# [What you will do]
Starting with the first line of the material, reproduce exactly each line up to and including the one that contains "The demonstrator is", leaving out every picture.
Start of Block
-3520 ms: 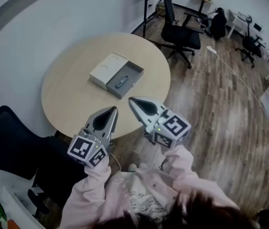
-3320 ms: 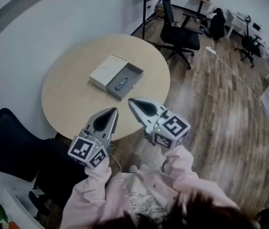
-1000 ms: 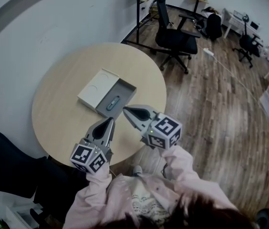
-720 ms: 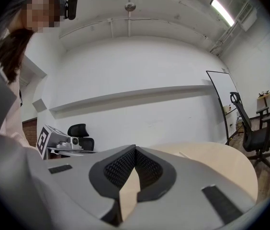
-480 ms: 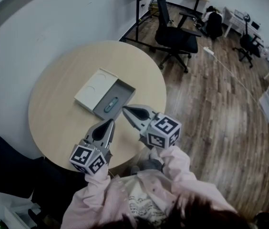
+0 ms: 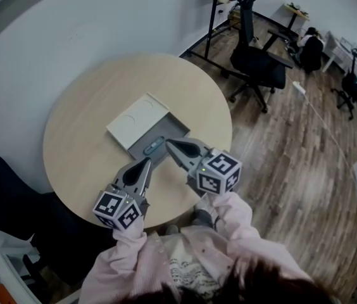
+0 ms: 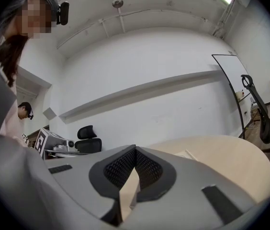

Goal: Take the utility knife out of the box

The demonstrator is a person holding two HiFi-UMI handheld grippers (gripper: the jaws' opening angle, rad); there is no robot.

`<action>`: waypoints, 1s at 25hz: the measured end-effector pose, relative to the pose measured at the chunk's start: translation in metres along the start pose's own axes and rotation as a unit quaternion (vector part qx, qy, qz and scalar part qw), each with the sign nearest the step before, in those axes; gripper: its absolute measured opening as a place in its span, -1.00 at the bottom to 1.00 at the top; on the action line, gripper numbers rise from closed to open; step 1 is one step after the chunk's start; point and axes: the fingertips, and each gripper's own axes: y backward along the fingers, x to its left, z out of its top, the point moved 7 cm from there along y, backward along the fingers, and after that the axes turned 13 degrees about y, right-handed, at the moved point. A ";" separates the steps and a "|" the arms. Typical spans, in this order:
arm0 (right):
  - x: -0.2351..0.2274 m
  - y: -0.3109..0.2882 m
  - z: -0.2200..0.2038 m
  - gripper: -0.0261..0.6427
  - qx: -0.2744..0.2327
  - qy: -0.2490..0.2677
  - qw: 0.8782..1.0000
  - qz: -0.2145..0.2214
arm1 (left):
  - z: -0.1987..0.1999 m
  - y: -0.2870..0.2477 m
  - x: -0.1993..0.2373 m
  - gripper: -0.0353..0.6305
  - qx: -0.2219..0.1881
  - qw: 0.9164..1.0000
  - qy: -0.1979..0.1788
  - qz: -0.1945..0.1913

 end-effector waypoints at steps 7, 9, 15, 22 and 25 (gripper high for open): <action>-0.033 -0.023 -0.005 -0.93 0.016 -0.001 0.998 0.058 | 0.003 -0.021 0.014 -0.87 -0.025 0.998 0.019 0.061; -0.042 -0.028 -0.006 -0.93 0.020 0.000 0.997 0.074 | 0.003 -0.027 0.016 -0.87 -0.034 0.996 0.025 0.078; -0.062 -0.043 -0.006 -0.93 0.037 0.014 0.990 0.133 | -0.001 -0.042 0.015 -0.87 -0.046 0.991 0.037 0.123; -0.072 -0.065 -0.012 -0.93 0.069 0.037 0.976 0.203 | -0.005 -0.050 0.020 -0.87 -0.061 0.981 0.052 0.176; -0.076 -0.072 -0.015 -0.93 0.085 0.051 0.968 0.232 | -0.008 -0.053 0.021 -0.87 -0.067 0.975 0.063 0.200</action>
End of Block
# [Answer below]
-3520 ms: 
-3320 ms: 
-1000 ms: 
-720 ms: 
-480 ms: 
+0 ms: 
+0 ms: 

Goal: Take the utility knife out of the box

The demonstrator is a person holding two HiFi-UMI handheld grippers (gripper: the jaws' opening angle, rad); there is no robot.

Now the output is complete.